John Langford – Page 92 – Machine Learning (Theory)

3/8/20053/8/2005

Fast Physics for Learning

While everyone is silently working on ICML submissions, I found this discussion about a fast physics simulator chip interesting from a learning viewpoint. In many cases, learning attempts to predict the outcome of physical processes. Access to a fast simulator for these processes might be quite helpful in predicting the outcome. Bayesian learning in particular may directly benefit while many other algorithms (like support vector machines) might have their speed greatly increased.

The biggest drawback is that writing software for these odd architectures is always difficult and time consuming, but a several-orders-of-magnitude speedup might make that worthwhile.

3/5/20053/5/2005

Funding Research

The funding of research (and machine learning research) is an issue which seems to have become more significant in the United States over the last decade. The word “research” is applied broadly here to science, mathematics, and engineering.

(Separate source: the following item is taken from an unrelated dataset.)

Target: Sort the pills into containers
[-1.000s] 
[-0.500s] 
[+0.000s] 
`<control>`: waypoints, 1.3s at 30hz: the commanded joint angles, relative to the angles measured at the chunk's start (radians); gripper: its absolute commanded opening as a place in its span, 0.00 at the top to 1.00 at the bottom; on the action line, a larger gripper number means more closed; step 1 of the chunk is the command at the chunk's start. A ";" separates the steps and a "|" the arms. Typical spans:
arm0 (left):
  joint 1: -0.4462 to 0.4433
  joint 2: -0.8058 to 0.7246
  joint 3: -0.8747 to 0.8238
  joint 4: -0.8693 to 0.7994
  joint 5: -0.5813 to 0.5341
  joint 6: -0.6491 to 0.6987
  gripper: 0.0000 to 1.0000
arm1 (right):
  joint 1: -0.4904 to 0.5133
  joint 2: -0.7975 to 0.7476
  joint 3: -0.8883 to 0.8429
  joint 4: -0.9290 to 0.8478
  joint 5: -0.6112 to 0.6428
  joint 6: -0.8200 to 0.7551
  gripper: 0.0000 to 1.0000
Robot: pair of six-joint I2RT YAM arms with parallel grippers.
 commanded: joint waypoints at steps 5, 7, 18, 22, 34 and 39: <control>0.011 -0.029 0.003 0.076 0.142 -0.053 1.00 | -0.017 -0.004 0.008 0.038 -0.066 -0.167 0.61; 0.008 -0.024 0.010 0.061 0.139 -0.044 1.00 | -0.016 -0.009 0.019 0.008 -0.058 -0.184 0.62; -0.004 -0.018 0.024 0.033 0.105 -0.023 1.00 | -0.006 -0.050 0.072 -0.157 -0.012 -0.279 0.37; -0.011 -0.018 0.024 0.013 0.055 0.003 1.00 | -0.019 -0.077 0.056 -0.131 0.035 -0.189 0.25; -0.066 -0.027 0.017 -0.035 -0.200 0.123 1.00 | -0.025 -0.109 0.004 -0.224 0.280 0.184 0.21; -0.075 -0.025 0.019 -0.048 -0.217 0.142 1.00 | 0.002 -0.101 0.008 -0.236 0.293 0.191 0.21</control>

There are two essential difficulties with funding research:

Longshot Paying a researcher is often a big gamble. Most research projects don’t pan out, but a few big payoffs can make it all worthwhile.
Information Only Much of research is about finding the right way to think about or do something.

The Longshot difficulty means that there is high variance in payoffs. This can be compensated for by funding many different research projects, reducing variance.

The Information-Only difficulty means that it’s hard to extract a profit directly from many types of research, so companies have difficulty justifying basic research. (Patents are a mechanism for doing this. They are often extraordinarily clumsy or simply not applicable.)

These two difficulties together imply that research is often chronically underfunded compared to what would be optimal for any particular nation. They also imply that funding for research makes more sense for larger nations and makes sense for government (rather than private) investment.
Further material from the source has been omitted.